Your task:
Copy out exactly, and only, the lines from the one containing "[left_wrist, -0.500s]" through the end of the entries. No pictures.

Records contained in a dataset:
§ §
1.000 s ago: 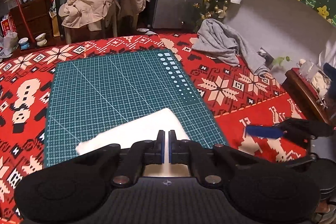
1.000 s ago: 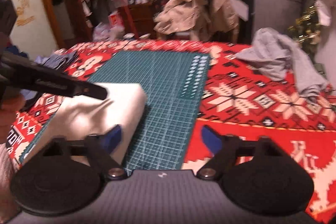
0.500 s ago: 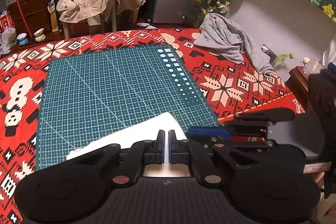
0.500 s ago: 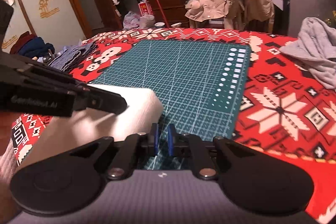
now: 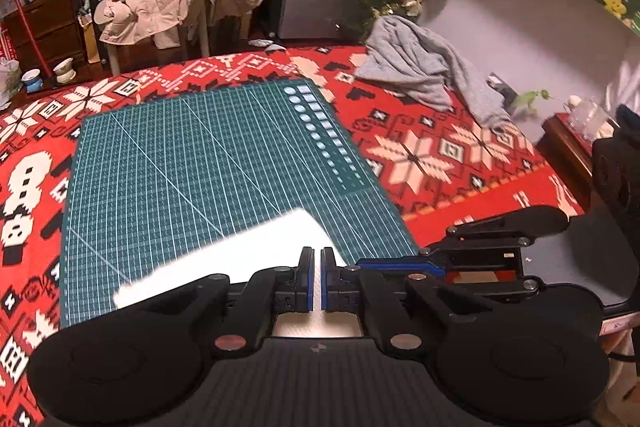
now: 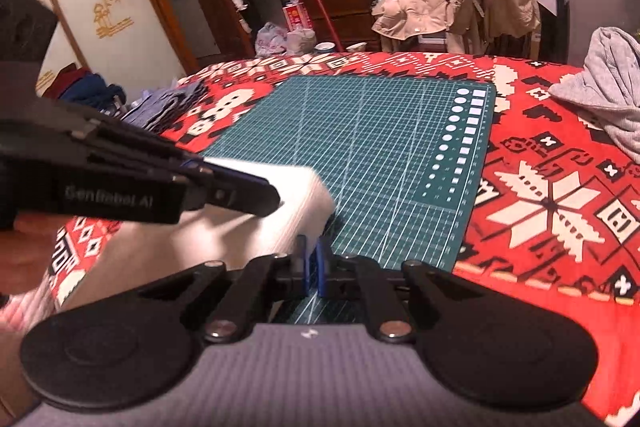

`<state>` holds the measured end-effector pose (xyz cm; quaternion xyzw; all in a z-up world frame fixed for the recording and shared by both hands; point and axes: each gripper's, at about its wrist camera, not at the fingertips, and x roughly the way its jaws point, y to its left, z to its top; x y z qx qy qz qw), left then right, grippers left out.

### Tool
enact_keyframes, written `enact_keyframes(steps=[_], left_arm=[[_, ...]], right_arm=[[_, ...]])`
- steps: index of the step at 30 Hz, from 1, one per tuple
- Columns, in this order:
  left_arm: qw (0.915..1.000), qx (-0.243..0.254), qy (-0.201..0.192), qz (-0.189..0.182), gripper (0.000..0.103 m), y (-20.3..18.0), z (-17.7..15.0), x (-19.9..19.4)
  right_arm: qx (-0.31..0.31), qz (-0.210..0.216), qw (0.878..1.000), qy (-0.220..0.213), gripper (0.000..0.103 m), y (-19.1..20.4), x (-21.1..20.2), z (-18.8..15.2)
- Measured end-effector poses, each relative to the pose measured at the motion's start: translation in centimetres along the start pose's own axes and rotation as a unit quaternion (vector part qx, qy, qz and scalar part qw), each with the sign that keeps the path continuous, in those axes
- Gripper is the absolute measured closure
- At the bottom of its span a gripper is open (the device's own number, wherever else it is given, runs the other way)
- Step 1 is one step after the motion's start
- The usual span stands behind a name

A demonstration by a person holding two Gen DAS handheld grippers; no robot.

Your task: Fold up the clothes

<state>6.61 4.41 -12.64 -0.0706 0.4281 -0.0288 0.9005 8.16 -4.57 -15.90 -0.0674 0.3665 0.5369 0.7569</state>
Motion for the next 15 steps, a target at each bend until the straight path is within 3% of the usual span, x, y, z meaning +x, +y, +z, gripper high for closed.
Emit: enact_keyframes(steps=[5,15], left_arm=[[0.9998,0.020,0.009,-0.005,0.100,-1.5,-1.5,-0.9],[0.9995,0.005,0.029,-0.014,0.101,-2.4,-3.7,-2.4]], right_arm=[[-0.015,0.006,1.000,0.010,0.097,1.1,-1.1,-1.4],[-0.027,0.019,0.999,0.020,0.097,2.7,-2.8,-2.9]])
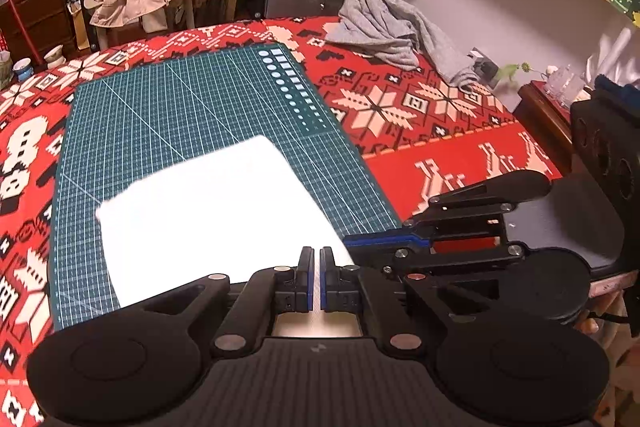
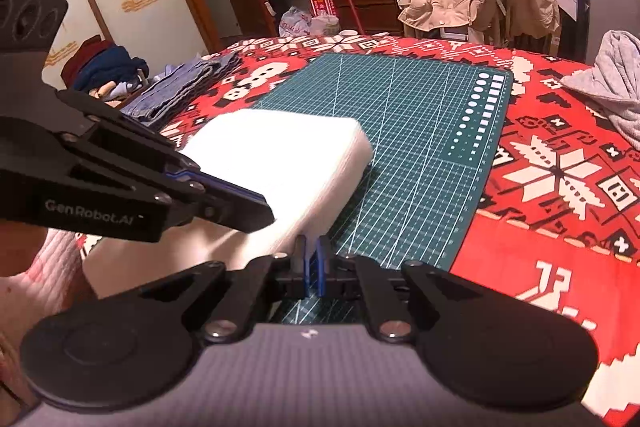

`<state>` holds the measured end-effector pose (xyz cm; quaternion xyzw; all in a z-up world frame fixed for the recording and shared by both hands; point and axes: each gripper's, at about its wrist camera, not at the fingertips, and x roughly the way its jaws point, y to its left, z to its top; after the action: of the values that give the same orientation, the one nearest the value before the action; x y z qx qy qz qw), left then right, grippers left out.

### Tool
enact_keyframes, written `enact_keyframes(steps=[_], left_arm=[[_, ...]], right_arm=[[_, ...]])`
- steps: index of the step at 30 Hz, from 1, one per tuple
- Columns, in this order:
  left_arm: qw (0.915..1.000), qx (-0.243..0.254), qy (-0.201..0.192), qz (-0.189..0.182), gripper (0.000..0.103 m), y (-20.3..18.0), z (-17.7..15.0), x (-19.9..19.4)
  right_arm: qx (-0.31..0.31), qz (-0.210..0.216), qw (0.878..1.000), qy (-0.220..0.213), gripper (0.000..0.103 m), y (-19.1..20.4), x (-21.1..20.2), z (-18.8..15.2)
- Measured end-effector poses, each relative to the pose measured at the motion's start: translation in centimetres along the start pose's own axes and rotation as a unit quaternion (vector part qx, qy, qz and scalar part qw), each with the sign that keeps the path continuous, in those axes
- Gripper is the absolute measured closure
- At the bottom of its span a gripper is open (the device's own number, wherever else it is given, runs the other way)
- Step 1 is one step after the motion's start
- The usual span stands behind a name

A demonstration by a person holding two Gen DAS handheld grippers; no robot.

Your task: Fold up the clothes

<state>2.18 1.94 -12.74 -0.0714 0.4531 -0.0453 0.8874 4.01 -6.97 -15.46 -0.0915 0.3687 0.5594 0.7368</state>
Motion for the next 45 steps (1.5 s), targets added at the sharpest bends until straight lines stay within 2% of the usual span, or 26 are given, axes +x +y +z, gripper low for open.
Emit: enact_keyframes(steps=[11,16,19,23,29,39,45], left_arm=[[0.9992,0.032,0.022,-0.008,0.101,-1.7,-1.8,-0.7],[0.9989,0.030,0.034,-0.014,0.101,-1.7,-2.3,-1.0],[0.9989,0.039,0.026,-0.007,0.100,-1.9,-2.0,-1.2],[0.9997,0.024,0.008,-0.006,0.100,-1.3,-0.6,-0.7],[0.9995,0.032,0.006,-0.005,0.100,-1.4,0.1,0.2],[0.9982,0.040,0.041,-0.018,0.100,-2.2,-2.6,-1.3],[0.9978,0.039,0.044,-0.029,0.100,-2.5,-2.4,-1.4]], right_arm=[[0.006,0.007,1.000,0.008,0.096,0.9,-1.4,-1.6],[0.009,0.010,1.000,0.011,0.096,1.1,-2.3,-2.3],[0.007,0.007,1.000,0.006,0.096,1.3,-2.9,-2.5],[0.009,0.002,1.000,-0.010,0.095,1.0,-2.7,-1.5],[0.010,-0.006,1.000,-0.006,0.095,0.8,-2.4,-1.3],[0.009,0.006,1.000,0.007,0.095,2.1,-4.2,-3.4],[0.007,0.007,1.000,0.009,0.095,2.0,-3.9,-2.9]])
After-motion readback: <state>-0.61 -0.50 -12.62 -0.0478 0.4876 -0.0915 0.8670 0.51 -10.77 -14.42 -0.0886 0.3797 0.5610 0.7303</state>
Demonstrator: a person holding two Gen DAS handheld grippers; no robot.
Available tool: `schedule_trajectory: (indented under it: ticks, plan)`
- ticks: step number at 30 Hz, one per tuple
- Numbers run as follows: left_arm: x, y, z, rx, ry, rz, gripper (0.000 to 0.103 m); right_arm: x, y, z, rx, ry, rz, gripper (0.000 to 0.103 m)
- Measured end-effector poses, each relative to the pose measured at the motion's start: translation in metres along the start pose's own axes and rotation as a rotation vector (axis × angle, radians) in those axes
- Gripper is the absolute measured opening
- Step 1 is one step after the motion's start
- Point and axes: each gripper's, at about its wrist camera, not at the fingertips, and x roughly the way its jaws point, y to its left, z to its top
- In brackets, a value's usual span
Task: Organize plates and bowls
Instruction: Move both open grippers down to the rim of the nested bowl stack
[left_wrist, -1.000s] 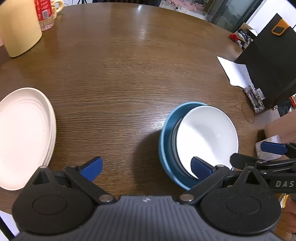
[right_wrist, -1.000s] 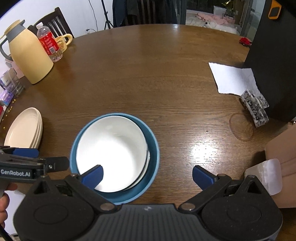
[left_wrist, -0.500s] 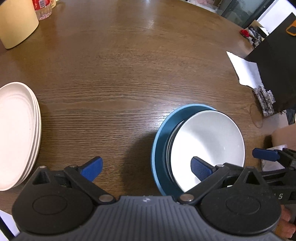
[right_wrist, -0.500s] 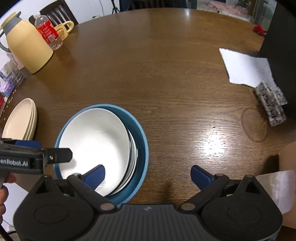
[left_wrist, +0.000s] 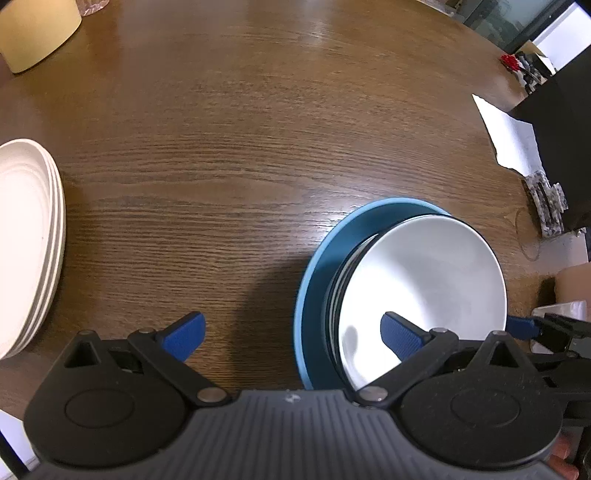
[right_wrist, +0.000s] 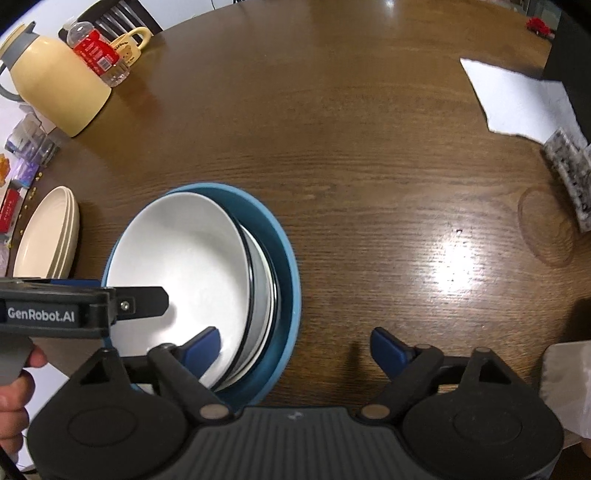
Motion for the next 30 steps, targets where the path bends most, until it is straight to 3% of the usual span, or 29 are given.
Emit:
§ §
Reply:
[left_wrist, -0.500s] 
[right_wrist, -0.500s] 
[left_wrist, +0.000s] 
[right_wrist, +0.000s] 
Motion for the next 30 steps, targets where the path bends most, until it is straight to 3% of the usual span, or 29 are given.
Emit:

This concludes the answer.